- TASK REQUIREMENTS:
Only the pictures are to be omitted; every entry beneath should otherwise be duplicated exactly.

- SUPPLIED RECORDS:
Start of Block

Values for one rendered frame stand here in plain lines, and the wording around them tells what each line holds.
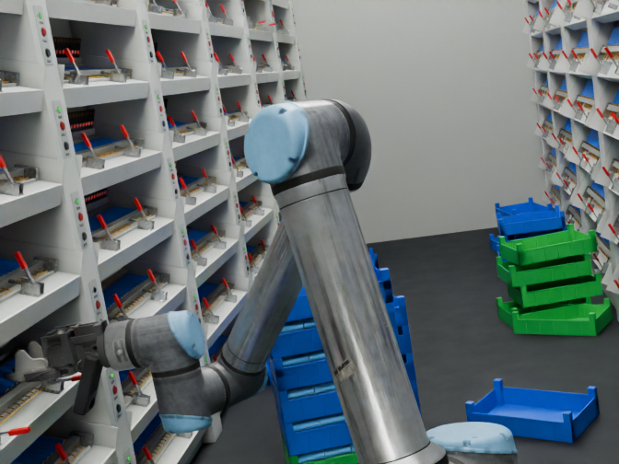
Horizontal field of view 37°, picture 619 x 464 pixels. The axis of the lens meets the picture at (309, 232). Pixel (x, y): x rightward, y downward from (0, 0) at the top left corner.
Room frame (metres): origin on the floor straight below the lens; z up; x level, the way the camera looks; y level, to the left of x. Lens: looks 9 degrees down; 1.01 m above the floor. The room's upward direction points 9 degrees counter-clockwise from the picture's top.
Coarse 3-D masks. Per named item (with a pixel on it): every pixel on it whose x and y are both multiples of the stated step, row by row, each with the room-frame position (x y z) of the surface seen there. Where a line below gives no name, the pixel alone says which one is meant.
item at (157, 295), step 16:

End of Block

- EXERCISE SOLUTION:
Values for one rendered frame stand here in plain lines, and the wording around them tells what each line holds.
Horizontal field of view 37°, picture 619 x 464 pixels. The axis of the lens meets the picture at (309, 232). Pixel (x, y): x rightward, y downward from (0, 0) at the top left corner.
Room frame (metres): origin on the floor straight below the lens; z up; x level, the way the camera looks; y level, to the left of x. Lens: looks 9 degrees down; 1.01 m above the floor. The room's upward direction points 9 degrees counter-clockwise from the picture's top.
Coarse 3-D masks. Per named item (with a pixel on it): every pixel on it whose x and y are both multiples of the stated step, row by row, each with the room-frame position (x y z) of the surface seen there. Where a line below gives no name, the pixel alone says which one is meant.
item at (157, 295), step 16:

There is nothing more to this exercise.